The World Health Organization (WHO) recently defined adolescents as persons aged 10-19 years old (WHO, 2000). Interest in adolescent health issues have grown dramatically in the past decade, beginning with the International year of Youth in 1985 and the World Health Assembly in 1989, when discussions by the world focused on the health of the youth. The reasons for this burgeoning interest are varied and include the large population of adolescents- 1200 million or about 19% of the total world population which makes them a formidable group (Kurz and Johnson-Welch, 1994).

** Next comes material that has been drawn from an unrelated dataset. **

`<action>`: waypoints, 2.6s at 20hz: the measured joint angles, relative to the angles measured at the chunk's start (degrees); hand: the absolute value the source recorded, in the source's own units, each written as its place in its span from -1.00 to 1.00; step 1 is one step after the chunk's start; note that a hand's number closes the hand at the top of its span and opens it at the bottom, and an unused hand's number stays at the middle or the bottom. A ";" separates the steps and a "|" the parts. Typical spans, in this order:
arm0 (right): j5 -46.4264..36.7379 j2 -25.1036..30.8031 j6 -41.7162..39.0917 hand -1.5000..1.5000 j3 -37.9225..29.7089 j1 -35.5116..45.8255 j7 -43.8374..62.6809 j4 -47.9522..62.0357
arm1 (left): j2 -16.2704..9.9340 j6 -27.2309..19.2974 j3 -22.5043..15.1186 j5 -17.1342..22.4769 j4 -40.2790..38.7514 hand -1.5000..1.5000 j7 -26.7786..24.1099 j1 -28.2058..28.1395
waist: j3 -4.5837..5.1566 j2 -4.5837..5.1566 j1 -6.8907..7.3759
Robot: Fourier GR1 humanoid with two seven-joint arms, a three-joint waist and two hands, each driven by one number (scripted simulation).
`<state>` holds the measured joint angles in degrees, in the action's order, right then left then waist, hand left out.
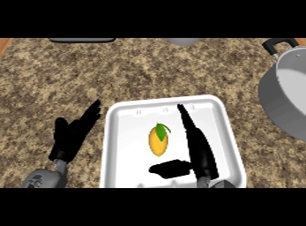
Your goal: Pick the lemon from the tray and place it in the pot
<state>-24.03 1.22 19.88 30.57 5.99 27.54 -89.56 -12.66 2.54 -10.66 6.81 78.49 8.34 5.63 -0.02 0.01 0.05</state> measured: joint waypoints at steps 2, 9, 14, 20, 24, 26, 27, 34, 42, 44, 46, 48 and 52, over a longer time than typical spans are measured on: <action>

Adolescence is a particularly unique period of life because it is a time of intense physical, psychological, and cognitive development. Adolescence is a transition phase to adulthood. The age of adolescence encapsulates a window of time when bodies are metamorphosing and evolving into that of an adult. It is a time when the adolescent tries to establish his own identity yet desperately seeks to be socially accepted by his peers (Lulinski, 2001). During adolescence hormonal changes accelerate growth in height. Growth is faster than at any other time in the individuals life except the first year (Brasel, 1982). Increased nutritional needs at this juncture relate to the fact that adolescents gain up to 50% of their adult weight, more than 20% of their adult height and 50% of their adult skeletal mass during this period (Brasel, 1982). The adolescents therefore face series of serious nutritional challenges which would impact on this rapid growth spurt as well as their health as adults. However, the adolescents remain a largely neglected, difficult-to-measure, hard-to-reach population. Consequently, their needs, particularly those of adolescent girls are often ignored (Kurz and Johnson-Welch, 1994).

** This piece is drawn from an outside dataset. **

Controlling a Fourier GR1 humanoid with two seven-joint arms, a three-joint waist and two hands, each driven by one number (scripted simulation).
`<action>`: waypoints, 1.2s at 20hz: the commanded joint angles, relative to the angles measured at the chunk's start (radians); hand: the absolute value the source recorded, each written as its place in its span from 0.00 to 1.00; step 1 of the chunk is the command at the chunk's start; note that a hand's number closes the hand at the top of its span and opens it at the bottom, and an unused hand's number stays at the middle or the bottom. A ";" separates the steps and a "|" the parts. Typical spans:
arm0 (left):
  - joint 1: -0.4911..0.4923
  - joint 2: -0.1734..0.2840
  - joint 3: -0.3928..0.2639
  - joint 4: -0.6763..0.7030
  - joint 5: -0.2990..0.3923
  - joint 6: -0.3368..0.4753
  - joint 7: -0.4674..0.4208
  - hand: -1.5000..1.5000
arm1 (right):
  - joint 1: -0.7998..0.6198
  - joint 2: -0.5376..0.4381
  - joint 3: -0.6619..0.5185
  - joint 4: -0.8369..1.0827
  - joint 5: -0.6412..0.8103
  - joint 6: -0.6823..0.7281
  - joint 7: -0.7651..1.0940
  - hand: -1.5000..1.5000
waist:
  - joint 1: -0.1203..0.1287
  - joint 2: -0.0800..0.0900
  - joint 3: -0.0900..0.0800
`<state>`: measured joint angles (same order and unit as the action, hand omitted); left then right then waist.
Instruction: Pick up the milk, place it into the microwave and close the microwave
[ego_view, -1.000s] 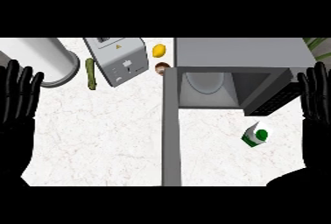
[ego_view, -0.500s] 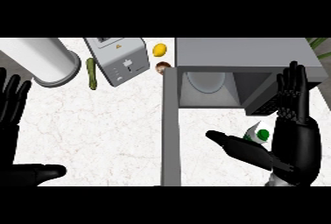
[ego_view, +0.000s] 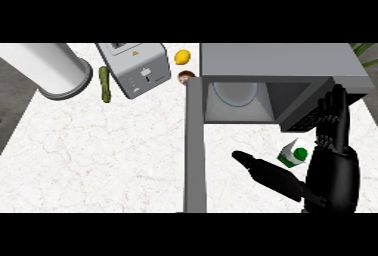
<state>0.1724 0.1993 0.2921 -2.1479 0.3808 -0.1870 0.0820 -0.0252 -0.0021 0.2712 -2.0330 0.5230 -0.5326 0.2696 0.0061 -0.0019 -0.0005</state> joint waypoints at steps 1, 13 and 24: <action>0.029 -0.011 0.020 -0.026 0.023 -0.026 0.011 0.00 | 0.029 -0.003 -0.075 0.075 -0.067 -0.030 -0.079 0.00 | -0.002 0.002 0.001; 0.112 0.016 0.203 -0.088 0.189 -0.142 0.071 0.00 | 0.105 -0.010 -0.137 0.208 -0.233 -0.038 -0.274 0.00 | -0.002 0.001 0.001; 0.155 -0.017 0.264 -0.110 0.238 -0.221 0.091 0.00 | 0.127 -0.020 -0.274 0.380 -0.362 -0.041 -0.410 0.00 | -0.002 0.001 0.001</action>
<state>0.3233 0.1795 0.5297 -2.2210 0.5778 -0.4024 0.1232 0.1090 -0.0118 0.0387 -1.6717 0.1809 -0.5752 -0.1400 0.0041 -0.0006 0.0006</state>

At this developmental stage, calcium and protein requirements are maximal. Increased physical activity, combined with poor eating habit and other considerations, for example, menstruation, oral contraceptive use and pregnancy contribute to accentuating the potential risk for adolescents of poor nutrition. The main nutritional problems affecting adolescent populations worldwide and Nigeria in particular include under-nutrition in terms of stunting and wasting. Others are deficiencies of micronutrients such as iron and vitamin A, calcium deficiency, obesity and other specific nutrient deficiencies (Kurz and Johnson-Welch, 1994).

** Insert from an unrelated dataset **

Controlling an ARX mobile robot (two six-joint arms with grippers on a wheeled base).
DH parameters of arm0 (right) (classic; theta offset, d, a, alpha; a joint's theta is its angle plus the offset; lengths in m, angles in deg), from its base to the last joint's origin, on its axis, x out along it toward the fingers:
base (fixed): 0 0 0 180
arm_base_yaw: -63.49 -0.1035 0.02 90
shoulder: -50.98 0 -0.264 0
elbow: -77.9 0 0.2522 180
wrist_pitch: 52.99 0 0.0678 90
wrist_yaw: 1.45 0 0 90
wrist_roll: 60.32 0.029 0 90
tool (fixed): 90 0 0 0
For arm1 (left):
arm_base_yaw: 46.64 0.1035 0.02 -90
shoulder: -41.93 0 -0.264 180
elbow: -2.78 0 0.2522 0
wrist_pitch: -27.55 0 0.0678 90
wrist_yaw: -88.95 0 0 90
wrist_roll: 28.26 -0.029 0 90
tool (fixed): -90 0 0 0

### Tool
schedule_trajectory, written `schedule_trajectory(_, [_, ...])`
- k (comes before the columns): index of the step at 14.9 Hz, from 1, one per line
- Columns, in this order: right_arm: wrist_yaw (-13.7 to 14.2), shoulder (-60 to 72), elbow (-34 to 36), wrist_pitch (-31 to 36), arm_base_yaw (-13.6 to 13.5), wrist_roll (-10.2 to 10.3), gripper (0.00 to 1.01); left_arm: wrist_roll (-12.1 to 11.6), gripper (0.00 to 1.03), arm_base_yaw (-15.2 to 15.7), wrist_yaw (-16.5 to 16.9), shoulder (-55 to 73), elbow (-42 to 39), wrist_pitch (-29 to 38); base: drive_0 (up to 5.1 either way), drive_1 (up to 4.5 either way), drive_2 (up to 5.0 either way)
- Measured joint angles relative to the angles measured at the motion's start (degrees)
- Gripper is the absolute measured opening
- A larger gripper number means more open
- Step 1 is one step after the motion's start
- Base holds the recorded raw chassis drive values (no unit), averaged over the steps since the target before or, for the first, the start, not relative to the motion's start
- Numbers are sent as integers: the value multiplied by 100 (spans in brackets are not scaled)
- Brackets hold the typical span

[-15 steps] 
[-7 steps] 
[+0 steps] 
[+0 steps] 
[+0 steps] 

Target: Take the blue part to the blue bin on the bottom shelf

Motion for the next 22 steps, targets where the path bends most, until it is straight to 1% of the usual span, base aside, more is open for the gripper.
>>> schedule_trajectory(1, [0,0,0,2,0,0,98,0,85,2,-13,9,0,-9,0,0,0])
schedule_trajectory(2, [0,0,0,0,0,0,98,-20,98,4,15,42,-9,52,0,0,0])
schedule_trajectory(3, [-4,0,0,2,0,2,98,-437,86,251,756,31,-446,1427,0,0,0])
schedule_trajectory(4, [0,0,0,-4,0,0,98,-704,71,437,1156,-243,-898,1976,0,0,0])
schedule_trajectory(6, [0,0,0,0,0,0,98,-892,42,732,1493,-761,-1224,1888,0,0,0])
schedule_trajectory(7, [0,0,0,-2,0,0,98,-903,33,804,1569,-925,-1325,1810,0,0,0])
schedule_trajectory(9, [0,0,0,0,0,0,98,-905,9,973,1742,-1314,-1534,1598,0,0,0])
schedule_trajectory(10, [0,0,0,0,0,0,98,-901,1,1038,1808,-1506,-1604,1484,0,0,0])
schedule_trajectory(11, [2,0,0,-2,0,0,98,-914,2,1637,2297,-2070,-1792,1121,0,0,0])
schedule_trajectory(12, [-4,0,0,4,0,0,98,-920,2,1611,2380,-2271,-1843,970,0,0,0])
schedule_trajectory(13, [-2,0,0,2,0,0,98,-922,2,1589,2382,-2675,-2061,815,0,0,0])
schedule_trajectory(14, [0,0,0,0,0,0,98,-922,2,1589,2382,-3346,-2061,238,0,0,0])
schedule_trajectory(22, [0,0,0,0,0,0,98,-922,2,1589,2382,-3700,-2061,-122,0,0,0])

What happens, or does not happen, during adolescence has implications that last throughout a lifetime and affect both individual and public health. What sets adolescents apart from children is the increasing autonomy they demonstrate. Their own decisions, behaviors and relationships increasingly determine their health and development (WHO, 1999).
Anemia is the most common indicator used to screen for iron deficiency. Iron deficiency is most common among groups of low socioeconomic status (UNICEF/UNU/WHO, 2001). Food prices are of increasing importance in their effect of food choice behaviors. The main cause of an iron poor diet is poverty. Meat and fish which are reliable sources of iron are costlier than those of the vegetable sources. Individuals with a predominantly vegetable based diet risk iron depletion because the iron stores found in vegetables are not easily absorbed as those from meat sources. This is due to high intake of phytate and polyphenols in vegetable based diet which militate against iron absorption (ADA, 2002). The overall economic problems affect food choices by lowering family purchasing power. Related factors include the decline in overall agricultural productivity in many countries and problems of food distribution. The lower meat consumption by families is based mainly on economic factors. The consequences of low socioeconomic status that effectively raise anemia rates include a lack of food security, inadequate or lack of access to health care and poor environmental sanitation and personal hygiene (ADA, 2002).
The objective of this study therefore is to determine the effect of family size on weight and PCV of adolescent female secondary and university students in Abia State of Nigeria.
MATERIALS AND METHODS
Study area: This study was conducted in Umuahia North and Ikwuano Local
Government Areas (LGAs) of Abia State, Nigeria. Umuahia North LGA occupies a
land mass of 14.464 square kilometers while Ikwuano LGA occupies a land mass
of 268.710 square kilometers. Majority of the indigenes in Abia State are farmers
and others are civil servants, teachers, business men and craftsmen.
Population and sample-size determination:
The sample size was calculated using the formula:
Since the sample was large n> 30 an acceptable margin of error (Z) of 1.96
at 95% Confidence Interval was used.
Since Z = 1.96, it was approximated to 2.
P = Percentage of adolescent girls assumed not to have low body weight and poor iron status. P was taken to be 62% since National Micronutrient Survey (1993) found prevalence of poor iron status in women of reproductive age to be 62%.
100- P = Percentage of adolescent girls assumed to have normal body weight and optimal iron status.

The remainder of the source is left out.